Alstroemeria 'Sweet Laura'
Common Name: lily of the Incas 
Type: Bulb
Family: Alstroemeriaceae
Zone: 5 to 9
Height: 2.00 to 2.50 feet
Spread: 2.00 to 2.50 feet
Bloom Time: June to September
Bloom Description: Yellow brushed with orange-red
Sun: Full sun to part shade
Water: Medium
Maintenance: Medium
Suggested Use: Naturalize
Flower: Showy, Fragrant


Winter hardy to USDA Zones 8-10 (some say 7-10) where it is best grown in organically rich, loose, medium moisture, well-drained soils in full sun. Appreciates some early afternoon shade in hot summer climates. Best with consistent and even moisture, particularly if year round flower production is sought. Taller flowering stems may need staking. Plants will survive winter temperatures to 15-20°F (perhaps slightly lower if sited in protected locations and mulched). In cold winter climates, dig tubers in fall and store in damp potting soil in a cool dark place, but it should be noted that the roots are very brittle and difficult to dig. If plants are grown in containers, bring them indoors and place in a sunny window with consistent but modest watering.

Noteworthy Characteristics

The genus Alstroemeria contains about 50 species, all of which are native to South America (mostly in Brazil for summer growing plants and in Chile for winter growing plants). They are known by a number of different common names including Peruvian lily and lily of the Incas.

Hybrid strains of Alstroemeria have become extremely popular commercial cut flowers (profuse flowering, stiff flowering stems, flower stems look good in a vase and flowers last for two weeks), and are available in a wide range of flower colors including orange, yellow, red, pink, purple, lavender, salmon and white, often with distinctive flecks, streaks and other markings.

Genus name honors Swedish botanist Klaus von Alstroemer (1736-1794) who was a student and friend of Carolus Linnaeus.
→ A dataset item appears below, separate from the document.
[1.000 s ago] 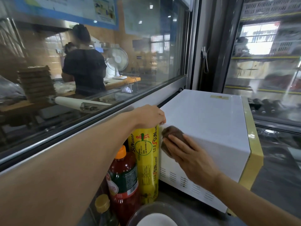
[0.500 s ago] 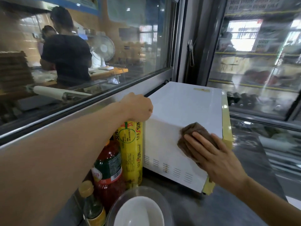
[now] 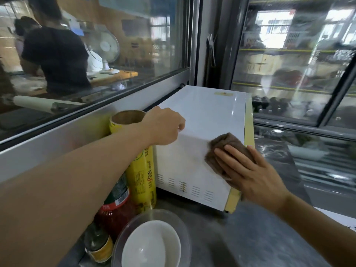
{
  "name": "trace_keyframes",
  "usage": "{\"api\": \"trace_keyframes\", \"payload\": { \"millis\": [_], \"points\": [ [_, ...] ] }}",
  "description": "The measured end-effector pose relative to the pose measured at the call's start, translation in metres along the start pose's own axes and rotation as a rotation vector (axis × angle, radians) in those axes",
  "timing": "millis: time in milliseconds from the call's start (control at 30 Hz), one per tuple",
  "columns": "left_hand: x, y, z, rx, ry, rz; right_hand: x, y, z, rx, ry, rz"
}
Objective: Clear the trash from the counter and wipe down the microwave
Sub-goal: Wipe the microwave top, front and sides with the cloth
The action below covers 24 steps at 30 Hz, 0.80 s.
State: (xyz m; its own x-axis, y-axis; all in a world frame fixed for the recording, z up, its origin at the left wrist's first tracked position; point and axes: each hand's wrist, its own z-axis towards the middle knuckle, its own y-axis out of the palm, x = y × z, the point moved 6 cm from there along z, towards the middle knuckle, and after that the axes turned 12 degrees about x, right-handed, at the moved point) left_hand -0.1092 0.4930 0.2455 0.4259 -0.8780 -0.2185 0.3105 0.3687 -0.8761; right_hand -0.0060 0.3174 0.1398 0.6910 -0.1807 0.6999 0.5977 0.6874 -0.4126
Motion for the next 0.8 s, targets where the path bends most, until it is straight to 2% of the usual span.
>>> {"api": "trace_keyframes", "payload": {
  "millis": [200,267,367,467,533,700,800],
  "points": [
    [0.004,0.004,-0.012,0.154,-0.111,-0.003,-0.013,0.007,-0.009,0.108,0.136,0.051],
    [0.008,0.009,-0.019,0.201,-0.154,-0.022,-0.038,0.023,-0.029,0.039,0.050,0.083],
    [0.009,0.020,-0.032,0.189,-0.244,-0.133,-0.079,0.044,-0.064,-0.136,-0.107,0.107],
    [0.011,0.023,-0.040,0.158,-0.243,-0.189,-0.084,0.043,-0.066,-0.161,-0.144,0.101],
    [0.010,0.023,-0.041,0.134,-0.230,-0.230,-0.069,0.032,-0.053,-0.109,-0.105,0.094],
    [0.005,0.027,-0.044,0.098,-0.243,-0.351,-0.019,0.005,0.004,0.060,0.134,0.024],
    [0.007,0.032,-0.046,0.148,-0.231,-0.377,-0.034,0.017,0.007,0.082,0.178,0.071]
  ]
}}
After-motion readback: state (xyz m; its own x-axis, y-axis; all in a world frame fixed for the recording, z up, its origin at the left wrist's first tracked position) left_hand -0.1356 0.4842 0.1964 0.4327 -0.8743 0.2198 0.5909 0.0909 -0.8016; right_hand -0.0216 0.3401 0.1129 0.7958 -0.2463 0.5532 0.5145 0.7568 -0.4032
'Sweet Laura' has fragrant yellow flowers, strong upright stems, vigorous growth and cold hardiness (USDA Zone 5). It is a patented plant that is the result of a controlled cross taken between Alstroemeria aurea (seed parent) and Alstroemeria caryophyllaea (pollen parent). Small, funnel-shaped, lily-like flowers borne singly in umbel-like cymes, bloom continuously throughout much of the growing season (late spring to late summer) atop strong, slender, upright floral stems rising to 24-30" tall. Each flower (to 1.5-2" across) has six yellow tepals which are irregularly brushed with orange-red tinting (tinting on the three inner tepals is either absent or limited to the tips). Glabrous, elongated-elliptic, dark green leaves grow to 4” long. U.S. Plant Patent PP10,030 was issued on September 16, 1997.


Slugs and snails may attack the foliage. Watch for spider mites.


Borders. Cottage gardens. Cut flower garden. Hybrid strains of Alstroemeria have become extremely popular commercial cut flowers.